Рассказывал, как какому-то пленному куртку отдал, когда того «на подвал» привезли. Пацану лет семнадцать, за какие-то татуировки с автобуса сняли. Заставили окопы рыть, а
потом сюда. А в подвале холодно. Куртка так и ушла.
«Срочников жалко. Серьезно. Вот тех, что за нацию — нет. Я вообще не понимаю, что это за нация. Я человека понимаю. Вот живого, а не нацию. Грузин он там, еврей, или татарин — да мне по барабану. Все ж трудились рядом, уголь у нас на шахте не разбирал какой ты национальности. Работали все вместе. А тут вдруг нация вылезла. В песочнице все сидели вместе, у всех понос одинаковый после зеленых слив был. Чего делить? И тут пришли нацию объединять. Поговорить нужно было и все. Я ж не поехал на чужую землю рассказывать, как нужно жить».
Книги он любил читать — Гоголя, Толстого, Чехова. Говорил, что правильные были люди и вещи толковые писали. Трех бабушек из подъезда кормил. Говорил, что перед ними больше всего совестно.
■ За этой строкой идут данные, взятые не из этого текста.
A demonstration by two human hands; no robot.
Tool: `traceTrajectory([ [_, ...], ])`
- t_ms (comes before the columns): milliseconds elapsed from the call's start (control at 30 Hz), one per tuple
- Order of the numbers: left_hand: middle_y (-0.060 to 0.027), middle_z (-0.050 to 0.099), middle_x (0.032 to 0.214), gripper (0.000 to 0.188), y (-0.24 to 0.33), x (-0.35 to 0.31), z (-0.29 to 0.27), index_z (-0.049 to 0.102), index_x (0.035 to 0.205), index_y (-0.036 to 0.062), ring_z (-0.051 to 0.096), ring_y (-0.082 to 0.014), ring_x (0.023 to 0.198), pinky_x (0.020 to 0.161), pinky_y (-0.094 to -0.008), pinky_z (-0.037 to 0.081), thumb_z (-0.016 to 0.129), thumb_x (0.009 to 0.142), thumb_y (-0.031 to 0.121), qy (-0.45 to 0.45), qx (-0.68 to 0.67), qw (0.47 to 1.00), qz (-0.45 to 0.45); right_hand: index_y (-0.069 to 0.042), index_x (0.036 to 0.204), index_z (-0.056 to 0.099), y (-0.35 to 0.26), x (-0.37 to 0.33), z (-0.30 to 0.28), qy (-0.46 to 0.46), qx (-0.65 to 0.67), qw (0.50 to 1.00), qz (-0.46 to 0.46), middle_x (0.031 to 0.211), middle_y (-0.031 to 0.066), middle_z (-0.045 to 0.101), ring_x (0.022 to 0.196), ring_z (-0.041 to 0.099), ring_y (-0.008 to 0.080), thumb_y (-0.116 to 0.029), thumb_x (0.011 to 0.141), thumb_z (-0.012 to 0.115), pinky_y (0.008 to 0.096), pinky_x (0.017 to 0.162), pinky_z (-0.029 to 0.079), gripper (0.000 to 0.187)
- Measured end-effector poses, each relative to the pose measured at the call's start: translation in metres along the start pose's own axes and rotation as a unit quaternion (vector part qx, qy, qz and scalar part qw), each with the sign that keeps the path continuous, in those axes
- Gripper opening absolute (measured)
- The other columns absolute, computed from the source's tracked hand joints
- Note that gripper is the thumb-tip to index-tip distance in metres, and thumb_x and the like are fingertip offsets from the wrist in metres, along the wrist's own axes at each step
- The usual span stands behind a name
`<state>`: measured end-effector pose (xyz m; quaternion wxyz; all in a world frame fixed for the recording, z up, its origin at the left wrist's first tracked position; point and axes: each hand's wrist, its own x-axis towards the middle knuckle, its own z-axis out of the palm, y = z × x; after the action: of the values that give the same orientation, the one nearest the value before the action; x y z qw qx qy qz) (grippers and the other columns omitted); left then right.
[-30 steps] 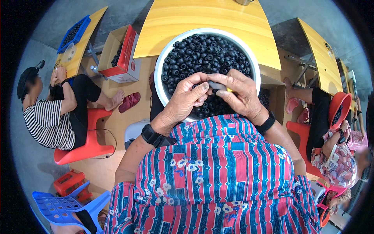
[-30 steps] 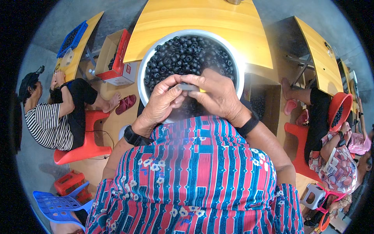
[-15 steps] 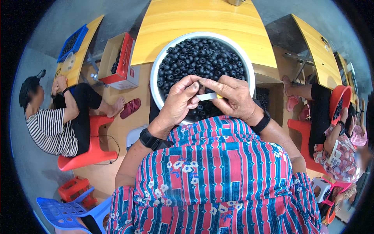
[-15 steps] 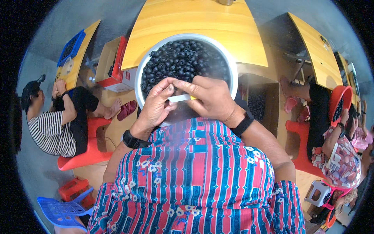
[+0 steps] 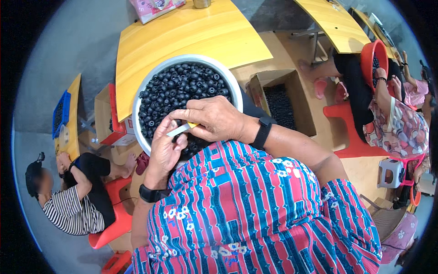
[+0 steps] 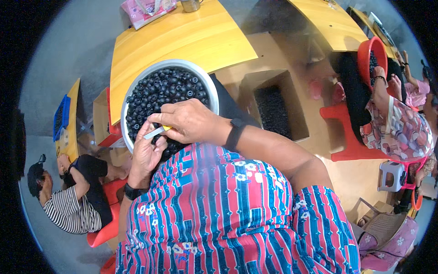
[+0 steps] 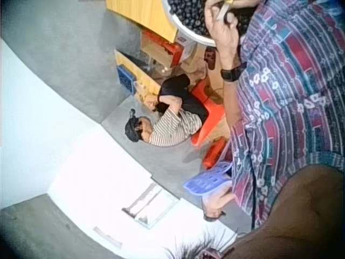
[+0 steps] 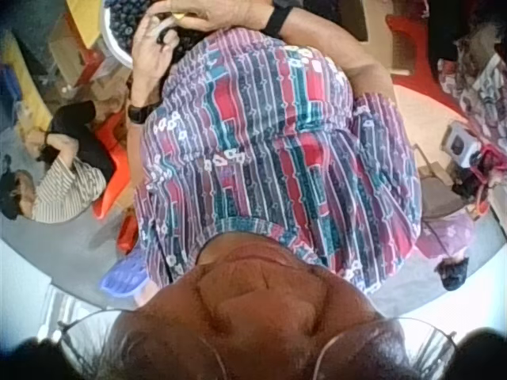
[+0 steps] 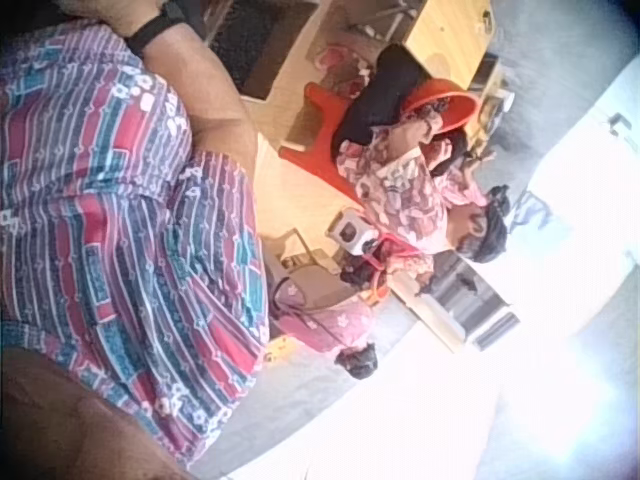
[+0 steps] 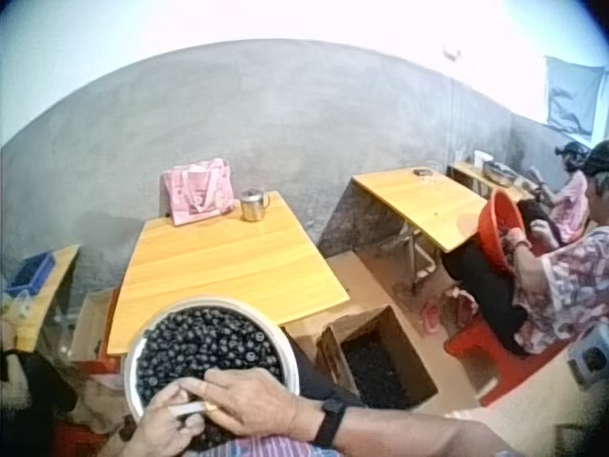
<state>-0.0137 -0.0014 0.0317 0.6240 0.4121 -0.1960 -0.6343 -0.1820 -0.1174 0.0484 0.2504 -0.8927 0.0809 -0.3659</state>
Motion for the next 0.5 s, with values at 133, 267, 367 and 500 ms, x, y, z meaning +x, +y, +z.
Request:
traceTrajectory([
  [133, 0.0005, 0.053, 0.090, 0.021, 0.009, -0.004, 0.008, 0.052, 0.118, 0.0059, 0.043, -0.0054, 0.065, 0.052, -0.0174, 0.033, 0.049, 0.102, 0.018, -0.069, 0.038, 0.997, 0.025, -0.012, 0.109, 0.067, -0.001, 0.002, 0.000, 0.036, 0.069, 0.996, 0.054, 0.076, 0.0102, 0.058, 0.071, 0.063, 0.0298, -0.020, 0.081, 0.067, 0.0393, 0.060, 0.050, 0.030],
  [267, -0.0035, 0.054, 0.092, 0.022, 0.021, -0.001, 0.009, 0.052, 0.115, 0.0063, 0.045, -0.0076, 0.068, 0.055, -0.0195, 0.034, 0.053, 0.101, 0.022, -0.102, 0.064, 0.991, 0.057, -0.009, 0.097, 0.066, 0.004, 0.000, -0.006, 0.056, 0.101, 0.989, 0.093, 0.077, 0.0107, 0.057, 0.071, 0.059, 0.0303, -0.021, 0.085, 0.067, 0.0391, 0.062, 0.046, 0.017],
  [367, -0.0011, 0.053, 0.092, 0.022, 0.023, -0.008, 0.004, 0.053, 0.114, 0.0060, 0.044, -0.0059, 0.067, 0.055, -0.0188, 0.034, 0.054, 0.100, 0.023, -0.099, 0.077, 0.990, 0.065, -0.009, 0.091, 0.064, -0.003, 0.000, -0.009, -0.005, 0.044, 0.997, 0.063, 0.076, 0.0098, 0.053, 0.069, 0.058, 0.0307, -0.028, 0.085, 0.066, 0.0399, 0.060, 0.046, 0.020],
  [500, 0.0013, 0.052, 0.086, 0.018, 0.022, -0.010, 0.009, 0.055, 0.109, 0.0051, 0.040, -0.0022, 0.063, 0.051, -0.0157, 0.030, 0.054, 0.100, 0.021, -0.060, 0.099, 0.989, 0.091, -0.009, 0.088, 0.065, -0.005, 0.001, -0.009, -0.016, 0.019, 0.999, 0.021, 0.074, 0.0090, 0.051, 0.067, 0.058, 0.0293, -0.032, 0.083, 0.067, 0.0393, 0.059, 0.048, 0.024],
])
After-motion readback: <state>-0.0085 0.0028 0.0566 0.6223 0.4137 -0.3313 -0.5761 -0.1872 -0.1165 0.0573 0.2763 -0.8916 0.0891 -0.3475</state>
Не уберегли от войны, не отплатили за труд, не дали дожить свой век спокойно. Жены у него не было, да и девушки тоже — не успел. Больше всего не любил мародеров и насильников. Говорит, что этих стрелять нужно. Каждый человек имеет право на жизнь, но эти… мрази.
Хоронили его в феврале в обледенелую землю. Подорвался на «ведьме». Выворотило половину живота. Медики приехали, посмотрели и развели руками. На кладбище пришла мать и привезла отца в коляске. Никто не плакал. Второй час шел артобстрел. И говорить было нечего. Умер человек, который знал главное в этой жизни: «война — это не по-людски».